* Task directions *
Gather up every line from the entries below that uses the word "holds".

Collected data:
════════

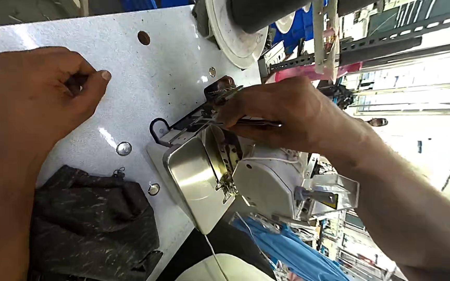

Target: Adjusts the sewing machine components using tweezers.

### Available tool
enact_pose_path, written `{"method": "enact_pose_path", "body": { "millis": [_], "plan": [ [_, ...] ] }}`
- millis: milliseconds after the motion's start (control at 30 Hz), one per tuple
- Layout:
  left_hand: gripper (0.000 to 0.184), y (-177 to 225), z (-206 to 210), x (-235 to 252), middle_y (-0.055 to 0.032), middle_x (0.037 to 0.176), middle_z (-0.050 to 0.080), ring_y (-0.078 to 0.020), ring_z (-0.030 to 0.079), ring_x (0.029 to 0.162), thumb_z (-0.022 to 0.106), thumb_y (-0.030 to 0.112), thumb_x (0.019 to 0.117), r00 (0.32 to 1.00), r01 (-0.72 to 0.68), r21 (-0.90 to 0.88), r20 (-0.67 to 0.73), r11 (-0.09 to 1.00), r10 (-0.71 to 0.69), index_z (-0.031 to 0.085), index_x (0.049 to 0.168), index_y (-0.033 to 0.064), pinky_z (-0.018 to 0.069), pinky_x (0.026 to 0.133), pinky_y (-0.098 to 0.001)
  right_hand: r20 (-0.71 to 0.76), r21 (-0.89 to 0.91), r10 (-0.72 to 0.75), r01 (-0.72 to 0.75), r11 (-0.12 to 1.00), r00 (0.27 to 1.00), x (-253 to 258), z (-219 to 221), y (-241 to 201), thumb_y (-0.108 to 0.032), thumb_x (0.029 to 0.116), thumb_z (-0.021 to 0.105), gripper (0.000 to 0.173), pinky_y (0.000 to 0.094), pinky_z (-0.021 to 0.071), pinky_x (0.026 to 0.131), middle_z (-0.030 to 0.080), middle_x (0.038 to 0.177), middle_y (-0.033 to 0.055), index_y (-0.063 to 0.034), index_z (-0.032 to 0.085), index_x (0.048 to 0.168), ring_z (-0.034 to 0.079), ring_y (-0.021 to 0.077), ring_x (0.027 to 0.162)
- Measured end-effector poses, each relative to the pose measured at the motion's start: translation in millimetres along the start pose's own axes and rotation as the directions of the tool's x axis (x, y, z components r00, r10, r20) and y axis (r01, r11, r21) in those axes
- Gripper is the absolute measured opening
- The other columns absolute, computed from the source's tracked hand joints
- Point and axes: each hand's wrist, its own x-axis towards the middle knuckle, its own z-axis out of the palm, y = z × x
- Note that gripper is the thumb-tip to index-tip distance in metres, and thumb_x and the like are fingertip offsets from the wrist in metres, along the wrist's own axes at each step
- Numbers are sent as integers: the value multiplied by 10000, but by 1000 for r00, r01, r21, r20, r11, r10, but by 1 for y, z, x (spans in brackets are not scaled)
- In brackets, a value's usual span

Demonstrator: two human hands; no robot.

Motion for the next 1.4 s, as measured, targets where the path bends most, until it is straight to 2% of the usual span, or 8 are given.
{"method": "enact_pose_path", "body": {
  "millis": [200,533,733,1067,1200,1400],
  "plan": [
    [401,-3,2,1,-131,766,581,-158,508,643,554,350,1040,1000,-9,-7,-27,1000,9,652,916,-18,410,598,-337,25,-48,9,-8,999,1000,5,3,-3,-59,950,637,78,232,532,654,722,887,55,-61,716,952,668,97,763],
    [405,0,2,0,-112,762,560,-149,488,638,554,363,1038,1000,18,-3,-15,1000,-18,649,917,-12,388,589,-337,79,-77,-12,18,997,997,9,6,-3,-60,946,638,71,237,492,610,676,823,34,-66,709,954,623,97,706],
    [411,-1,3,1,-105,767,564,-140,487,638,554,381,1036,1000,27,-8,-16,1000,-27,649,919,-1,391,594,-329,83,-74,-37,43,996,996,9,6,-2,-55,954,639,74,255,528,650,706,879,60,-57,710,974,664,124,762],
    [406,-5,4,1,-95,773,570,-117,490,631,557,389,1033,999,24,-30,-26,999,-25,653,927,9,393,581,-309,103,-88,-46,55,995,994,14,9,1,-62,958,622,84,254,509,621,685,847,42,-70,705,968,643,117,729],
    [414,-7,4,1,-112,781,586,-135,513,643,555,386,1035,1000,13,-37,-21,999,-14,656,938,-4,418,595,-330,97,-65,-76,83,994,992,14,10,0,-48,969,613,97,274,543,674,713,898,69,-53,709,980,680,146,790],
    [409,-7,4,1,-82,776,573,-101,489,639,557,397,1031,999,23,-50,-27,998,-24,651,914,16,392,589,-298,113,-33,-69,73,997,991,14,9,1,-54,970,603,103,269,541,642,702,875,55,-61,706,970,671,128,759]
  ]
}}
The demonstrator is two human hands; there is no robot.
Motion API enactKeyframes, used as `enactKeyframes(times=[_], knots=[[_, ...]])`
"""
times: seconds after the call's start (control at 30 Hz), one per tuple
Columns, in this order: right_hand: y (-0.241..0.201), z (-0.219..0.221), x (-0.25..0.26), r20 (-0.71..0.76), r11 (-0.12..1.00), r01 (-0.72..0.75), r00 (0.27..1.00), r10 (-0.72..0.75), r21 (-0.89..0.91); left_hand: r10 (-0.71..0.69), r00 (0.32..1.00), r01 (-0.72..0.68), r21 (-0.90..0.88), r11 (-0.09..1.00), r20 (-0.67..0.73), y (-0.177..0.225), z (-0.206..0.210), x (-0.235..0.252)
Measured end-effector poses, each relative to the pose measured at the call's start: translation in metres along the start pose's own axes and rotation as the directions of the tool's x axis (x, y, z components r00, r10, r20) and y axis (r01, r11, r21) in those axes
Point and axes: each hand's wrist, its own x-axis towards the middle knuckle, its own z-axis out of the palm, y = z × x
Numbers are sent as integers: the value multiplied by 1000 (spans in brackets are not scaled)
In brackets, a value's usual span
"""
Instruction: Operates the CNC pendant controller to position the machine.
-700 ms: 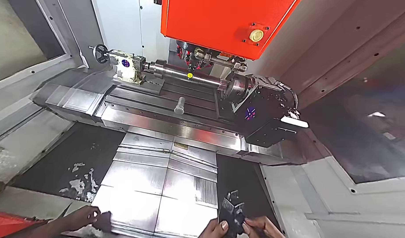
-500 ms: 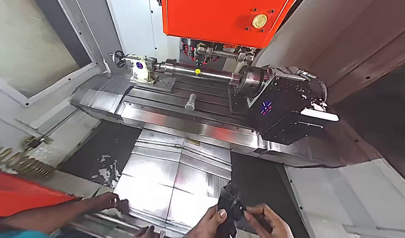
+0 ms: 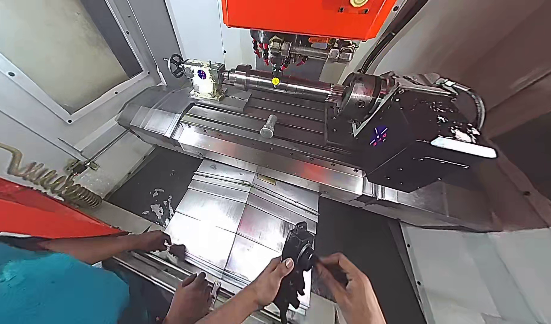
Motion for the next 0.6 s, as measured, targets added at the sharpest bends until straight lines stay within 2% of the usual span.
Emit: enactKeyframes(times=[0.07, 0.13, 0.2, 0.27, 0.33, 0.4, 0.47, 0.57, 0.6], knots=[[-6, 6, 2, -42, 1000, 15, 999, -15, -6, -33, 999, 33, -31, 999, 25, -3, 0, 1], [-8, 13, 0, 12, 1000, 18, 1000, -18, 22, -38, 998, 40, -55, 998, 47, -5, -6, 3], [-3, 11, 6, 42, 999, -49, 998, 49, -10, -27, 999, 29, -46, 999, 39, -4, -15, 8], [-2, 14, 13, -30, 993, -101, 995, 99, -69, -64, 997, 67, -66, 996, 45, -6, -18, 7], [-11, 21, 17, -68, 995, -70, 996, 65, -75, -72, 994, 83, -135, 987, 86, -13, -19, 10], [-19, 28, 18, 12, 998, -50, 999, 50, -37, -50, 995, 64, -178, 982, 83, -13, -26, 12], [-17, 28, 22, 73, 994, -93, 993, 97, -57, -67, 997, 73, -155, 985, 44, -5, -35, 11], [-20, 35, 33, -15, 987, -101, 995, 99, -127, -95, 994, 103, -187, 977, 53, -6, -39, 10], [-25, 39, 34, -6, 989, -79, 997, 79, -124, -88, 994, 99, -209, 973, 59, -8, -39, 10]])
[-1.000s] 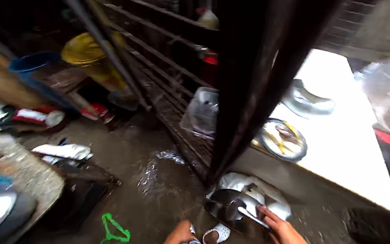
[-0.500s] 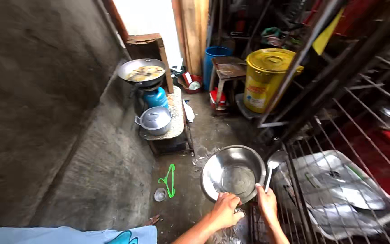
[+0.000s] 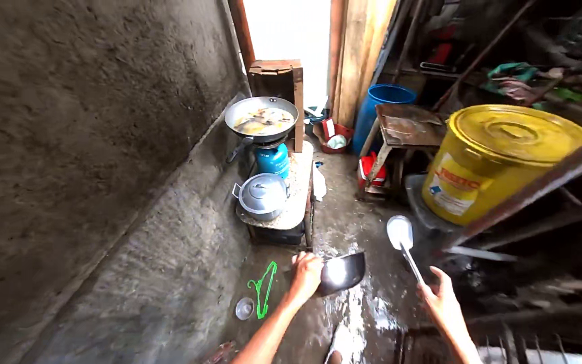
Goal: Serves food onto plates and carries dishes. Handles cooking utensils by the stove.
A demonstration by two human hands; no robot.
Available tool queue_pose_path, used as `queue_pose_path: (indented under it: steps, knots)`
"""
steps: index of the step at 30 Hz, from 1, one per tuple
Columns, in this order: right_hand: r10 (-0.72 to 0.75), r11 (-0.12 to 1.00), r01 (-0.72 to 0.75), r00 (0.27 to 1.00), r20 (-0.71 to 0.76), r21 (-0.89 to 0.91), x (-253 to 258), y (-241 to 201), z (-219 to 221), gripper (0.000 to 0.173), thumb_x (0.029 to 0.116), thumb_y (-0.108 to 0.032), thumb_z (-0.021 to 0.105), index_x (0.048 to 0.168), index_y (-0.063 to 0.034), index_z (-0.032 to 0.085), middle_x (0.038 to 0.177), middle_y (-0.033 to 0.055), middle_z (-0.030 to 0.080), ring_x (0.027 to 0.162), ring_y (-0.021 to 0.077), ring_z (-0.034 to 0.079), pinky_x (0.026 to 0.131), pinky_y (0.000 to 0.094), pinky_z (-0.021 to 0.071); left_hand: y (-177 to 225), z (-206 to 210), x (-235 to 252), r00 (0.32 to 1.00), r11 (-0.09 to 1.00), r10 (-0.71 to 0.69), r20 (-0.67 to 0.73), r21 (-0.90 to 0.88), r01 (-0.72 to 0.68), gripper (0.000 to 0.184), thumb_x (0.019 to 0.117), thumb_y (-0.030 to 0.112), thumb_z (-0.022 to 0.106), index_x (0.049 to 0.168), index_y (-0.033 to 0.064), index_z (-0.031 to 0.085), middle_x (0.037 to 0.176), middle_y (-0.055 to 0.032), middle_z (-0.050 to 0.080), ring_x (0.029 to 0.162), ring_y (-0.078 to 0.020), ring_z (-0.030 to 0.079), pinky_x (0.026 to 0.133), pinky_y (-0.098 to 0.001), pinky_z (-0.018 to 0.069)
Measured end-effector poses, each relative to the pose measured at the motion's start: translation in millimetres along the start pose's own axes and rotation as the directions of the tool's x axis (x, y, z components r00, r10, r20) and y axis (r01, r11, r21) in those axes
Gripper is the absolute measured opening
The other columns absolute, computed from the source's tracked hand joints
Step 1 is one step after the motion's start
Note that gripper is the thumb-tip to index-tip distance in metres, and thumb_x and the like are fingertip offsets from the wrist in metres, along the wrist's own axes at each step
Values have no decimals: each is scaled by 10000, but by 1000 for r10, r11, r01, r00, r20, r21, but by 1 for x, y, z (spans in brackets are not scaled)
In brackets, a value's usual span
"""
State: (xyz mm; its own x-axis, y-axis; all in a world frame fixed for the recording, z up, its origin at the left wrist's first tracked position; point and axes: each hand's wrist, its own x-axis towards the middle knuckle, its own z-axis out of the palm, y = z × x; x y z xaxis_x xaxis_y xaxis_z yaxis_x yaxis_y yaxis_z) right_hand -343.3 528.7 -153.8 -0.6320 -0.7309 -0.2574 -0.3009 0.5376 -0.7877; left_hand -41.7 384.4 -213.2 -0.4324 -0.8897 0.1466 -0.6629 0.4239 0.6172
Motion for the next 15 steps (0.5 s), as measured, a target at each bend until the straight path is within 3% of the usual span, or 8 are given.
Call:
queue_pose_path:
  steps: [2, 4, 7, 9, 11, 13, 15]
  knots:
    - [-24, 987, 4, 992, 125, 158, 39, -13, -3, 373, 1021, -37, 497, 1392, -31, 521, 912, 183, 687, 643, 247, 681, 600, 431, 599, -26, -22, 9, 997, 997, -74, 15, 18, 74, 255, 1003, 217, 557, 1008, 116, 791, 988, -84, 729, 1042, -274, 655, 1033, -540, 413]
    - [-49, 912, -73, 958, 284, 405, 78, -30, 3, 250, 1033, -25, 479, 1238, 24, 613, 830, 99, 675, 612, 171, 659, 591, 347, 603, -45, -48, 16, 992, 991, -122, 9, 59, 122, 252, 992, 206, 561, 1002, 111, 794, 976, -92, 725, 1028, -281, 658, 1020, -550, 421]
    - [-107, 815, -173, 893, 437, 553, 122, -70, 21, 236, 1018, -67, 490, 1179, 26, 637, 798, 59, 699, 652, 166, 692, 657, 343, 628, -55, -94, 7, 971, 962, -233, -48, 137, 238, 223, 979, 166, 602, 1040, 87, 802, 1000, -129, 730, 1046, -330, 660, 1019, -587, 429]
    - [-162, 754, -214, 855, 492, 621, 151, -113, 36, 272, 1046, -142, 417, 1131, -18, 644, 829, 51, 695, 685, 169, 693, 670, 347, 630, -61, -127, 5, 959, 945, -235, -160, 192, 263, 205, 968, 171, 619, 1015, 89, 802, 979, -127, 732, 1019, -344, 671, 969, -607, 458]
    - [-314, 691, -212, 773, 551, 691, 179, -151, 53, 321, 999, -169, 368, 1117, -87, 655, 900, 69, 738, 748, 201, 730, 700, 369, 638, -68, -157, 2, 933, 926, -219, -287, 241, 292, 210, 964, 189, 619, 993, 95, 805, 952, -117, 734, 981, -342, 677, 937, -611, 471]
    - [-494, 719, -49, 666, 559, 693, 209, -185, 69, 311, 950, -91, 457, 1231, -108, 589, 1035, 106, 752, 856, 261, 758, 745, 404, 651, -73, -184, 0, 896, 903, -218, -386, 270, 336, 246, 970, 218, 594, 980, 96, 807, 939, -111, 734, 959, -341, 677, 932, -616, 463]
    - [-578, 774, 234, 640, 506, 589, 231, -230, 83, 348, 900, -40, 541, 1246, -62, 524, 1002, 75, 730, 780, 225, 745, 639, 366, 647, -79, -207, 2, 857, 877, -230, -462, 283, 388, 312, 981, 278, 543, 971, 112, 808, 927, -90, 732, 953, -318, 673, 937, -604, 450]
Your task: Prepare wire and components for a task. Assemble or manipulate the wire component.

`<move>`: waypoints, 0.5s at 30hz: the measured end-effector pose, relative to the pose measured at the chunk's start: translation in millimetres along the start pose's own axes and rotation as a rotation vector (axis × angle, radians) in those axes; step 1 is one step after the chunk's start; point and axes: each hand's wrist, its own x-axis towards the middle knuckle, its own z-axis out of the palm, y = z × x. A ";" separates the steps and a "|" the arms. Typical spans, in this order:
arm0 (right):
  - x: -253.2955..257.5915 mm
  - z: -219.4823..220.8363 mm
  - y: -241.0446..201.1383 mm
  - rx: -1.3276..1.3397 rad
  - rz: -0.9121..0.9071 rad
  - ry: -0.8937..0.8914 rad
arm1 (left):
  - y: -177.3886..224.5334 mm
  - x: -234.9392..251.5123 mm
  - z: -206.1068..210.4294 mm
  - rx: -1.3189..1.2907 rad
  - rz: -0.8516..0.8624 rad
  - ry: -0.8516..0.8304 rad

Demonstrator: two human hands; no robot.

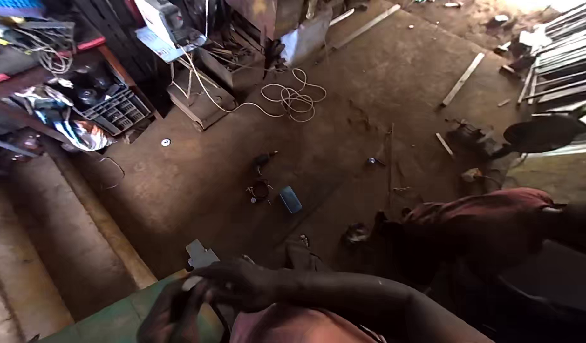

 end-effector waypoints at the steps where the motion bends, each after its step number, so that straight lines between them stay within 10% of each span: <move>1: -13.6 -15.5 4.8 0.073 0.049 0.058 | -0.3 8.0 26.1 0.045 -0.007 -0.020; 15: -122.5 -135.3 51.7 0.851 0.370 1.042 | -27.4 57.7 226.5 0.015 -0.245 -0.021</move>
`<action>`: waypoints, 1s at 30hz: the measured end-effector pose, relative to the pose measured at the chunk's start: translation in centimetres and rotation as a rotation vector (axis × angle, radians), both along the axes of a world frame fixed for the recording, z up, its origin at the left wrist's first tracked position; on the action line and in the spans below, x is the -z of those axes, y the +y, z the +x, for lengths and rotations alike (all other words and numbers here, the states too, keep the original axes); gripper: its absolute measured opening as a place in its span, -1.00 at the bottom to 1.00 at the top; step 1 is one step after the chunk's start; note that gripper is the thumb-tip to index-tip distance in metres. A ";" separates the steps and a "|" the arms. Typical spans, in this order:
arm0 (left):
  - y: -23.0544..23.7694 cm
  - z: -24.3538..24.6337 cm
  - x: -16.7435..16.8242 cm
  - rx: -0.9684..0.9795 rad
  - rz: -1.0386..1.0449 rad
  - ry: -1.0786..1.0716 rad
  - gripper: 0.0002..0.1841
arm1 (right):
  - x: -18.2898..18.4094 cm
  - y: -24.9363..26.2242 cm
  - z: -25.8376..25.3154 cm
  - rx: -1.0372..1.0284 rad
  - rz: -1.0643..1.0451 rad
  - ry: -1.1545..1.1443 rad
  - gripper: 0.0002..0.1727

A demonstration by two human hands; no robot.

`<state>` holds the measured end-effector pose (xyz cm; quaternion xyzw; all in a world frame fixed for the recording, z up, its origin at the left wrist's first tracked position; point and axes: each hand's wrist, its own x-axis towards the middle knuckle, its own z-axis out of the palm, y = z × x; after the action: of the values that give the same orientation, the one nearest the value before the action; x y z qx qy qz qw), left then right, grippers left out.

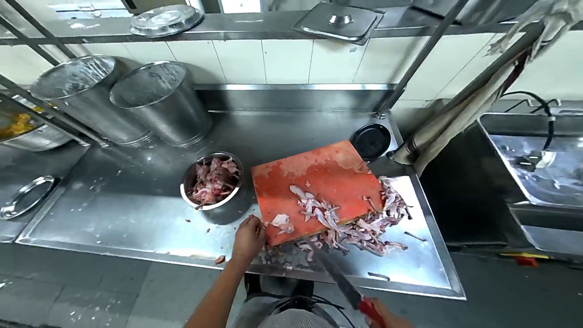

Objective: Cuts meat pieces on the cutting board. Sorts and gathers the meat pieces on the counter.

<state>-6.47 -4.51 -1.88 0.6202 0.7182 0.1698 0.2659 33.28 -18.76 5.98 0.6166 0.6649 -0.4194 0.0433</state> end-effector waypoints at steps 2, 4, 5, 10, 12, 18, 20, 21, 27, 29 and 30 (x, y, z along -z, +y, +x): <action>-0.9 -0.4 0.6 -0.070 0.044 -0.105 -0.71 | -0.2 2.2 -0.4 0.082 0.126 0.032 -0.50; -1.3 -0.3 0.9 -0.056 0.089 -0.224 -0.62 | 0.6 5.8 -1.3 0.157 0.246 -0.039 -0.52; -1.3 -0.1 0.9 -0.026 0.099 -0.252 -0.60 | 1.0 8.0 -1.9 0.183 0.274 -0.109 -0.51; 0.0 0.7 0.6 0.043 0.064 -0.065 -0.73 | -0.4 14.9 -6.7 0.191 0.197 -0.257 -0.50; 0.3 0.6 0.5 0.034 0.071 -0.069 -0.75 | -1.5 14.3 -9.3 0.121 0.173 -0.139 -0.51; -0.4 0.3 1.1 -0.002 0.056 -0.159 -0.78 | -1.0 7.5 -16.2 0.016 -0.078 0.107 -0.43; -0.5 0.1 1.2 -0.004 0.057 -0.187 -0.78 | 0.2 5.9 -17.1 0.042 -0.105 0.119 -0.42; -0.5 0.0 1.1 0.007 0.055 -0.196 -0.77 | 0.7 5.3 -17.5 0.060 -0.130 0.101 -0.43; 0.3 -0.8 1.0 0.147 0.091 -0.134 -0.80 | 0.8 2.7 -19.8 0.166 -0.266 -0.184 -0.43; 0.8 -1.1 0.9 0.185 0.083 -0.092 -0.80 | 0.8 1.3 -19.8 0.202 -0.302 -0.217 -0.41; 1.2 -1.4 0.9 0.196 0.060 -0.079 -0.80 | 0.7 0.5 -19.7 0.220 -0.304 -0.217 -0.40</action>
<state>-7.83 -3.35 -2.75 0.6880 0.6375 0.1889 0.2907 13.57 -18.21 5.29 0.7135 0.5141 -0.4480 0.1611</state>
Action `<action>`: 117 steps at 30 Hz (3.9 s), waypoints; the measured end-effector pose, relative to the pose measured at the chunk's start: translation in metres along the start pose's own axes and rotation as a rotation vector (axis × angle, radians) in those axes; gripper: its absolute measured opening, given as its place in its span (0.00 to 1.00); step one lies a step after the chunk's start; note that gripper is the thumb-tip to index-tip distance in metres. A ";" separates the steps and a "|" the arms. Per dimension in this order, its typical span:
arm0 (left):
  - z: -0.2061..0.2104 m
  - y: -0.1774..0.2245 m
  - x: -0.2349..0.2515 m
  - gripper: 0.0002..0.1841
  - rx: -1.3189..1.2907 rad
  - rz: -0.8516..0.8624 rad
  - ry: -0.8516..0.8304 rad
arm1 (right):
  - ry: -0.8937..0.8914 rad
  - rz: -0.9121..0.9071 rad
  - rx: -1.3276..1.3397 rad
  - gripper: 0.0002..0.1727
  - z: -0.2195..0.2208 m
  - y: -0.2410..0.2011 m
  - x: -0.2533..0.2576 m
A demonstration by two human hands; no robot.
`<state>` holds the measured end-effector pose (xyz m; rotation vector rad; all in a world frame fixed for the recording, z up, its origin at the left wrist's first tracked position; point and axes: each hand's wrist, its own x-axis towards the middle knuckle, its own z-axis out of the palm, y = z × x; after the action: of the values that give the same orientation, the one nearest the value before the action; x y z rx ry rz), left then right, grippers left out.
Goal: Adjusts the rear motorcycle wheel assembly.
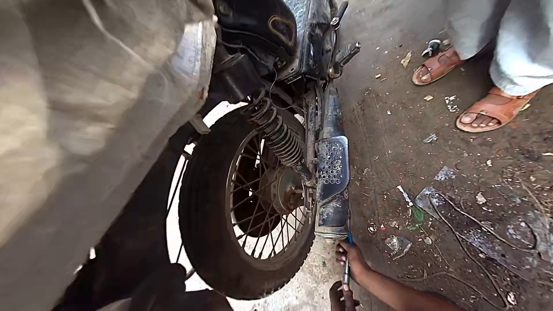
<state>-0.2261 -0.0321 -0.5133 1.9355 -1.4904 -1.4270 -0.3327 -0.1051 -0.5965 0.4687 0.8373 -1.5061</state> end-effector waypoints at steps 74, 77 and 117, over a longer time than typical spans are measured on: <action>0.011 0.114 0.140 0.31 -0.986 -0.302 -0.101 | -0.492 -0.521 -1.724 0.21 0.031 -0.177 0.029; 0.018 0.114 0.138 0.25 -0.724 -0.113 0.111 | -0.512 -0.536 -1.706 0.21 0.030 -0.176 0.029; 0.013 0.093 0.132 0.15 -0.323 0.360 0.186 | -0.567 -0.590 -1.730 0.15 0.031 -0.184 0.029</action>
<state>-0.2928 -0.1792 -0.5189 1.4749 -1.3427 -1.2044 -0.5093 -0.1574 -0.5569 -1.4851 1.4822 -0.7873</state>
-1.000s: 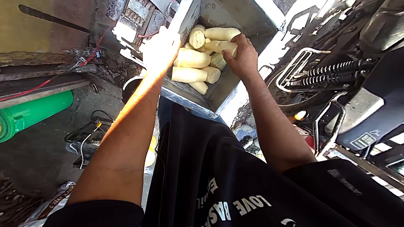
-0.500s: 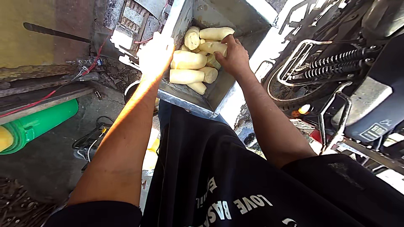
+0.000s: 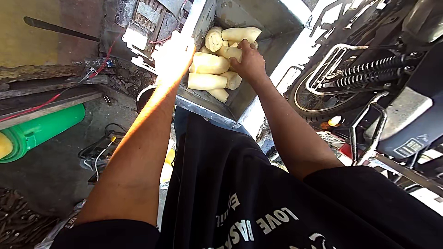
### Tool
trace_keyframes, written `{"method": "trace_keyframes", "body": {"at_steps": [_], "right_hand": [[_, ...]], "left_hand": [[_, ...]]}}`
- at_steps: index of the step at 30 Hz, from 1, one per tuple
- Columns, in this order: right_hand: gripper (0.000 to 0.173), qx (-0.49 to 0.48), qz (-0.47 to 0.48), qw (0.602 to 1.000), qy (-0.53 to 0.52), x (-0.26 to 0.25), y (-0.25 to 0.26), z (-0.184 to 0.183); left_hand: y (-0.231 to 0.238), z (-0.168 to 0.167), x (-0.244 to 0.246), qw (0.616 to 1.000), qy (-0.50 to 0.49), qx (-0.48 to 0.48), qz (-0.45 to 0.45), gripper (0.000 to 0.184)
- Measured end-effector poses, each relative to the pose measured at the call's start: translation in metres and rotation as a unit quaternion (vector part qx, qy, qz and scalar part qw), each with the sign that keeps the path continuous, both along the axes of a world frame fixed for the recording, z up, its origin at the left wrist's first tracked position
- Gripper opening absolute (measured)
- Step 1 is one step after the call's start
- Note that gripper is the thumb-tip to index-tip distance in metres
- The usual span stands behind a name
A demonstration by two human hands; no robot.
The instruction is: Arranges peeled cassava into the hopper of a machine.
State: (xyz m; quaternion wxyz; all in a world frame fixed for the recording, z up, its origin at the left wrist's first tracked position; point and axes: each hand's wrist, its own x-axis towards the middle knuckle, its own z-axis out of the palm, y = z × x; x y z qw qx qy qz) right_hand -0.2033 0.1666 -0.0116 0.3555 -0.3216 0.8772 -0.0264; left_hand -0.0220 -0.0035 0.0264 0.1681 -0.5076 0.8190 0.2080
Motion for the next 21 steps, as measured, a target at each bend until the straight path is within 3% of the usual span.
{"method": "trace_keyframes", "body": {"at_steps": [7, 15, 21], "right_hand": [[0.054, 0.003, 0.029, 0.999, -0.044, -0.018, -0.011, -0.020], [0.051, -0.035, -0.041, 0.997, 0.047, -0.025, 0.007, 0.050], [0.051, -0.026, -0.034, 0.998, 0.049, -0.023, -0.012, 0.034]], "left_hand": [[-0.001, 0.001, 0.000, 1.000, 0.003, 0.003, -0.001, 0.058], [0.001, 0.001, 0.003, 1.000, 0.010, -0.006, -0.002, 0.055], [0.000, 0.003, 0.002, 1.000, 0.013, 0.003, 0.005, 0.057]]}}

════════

* Output for this task *
`<state>` holds the measured end-effector pose (xyz cm; quaternion xyzw; all in a world frame fixed for the recording, z up, its origin at the left wrist's first tracked position; point and axes: each hand's wrist, its own x-axis towards the middle knuckle, its own z-axis out of the palm, y = z × x; after the action: of the values that give the same orientation, the one nearest the value before the action; x y z qx qy qz qw), left then right, grippers left out.
`<state>` holds the measured end-effector pose (xyz m; rotation vector rad; all in a world frame fixed for the recording, z up, its origin at the left wrist's first tracked position; point and axes: each hand's wrist, its own x-axis towards the middle knuckle, its own z-axis out of the palm, y = z × x; after the action: of the values that give the same orientation, the one nearest the value before the action; x y z rx ry rz), left then right, grippers left out.

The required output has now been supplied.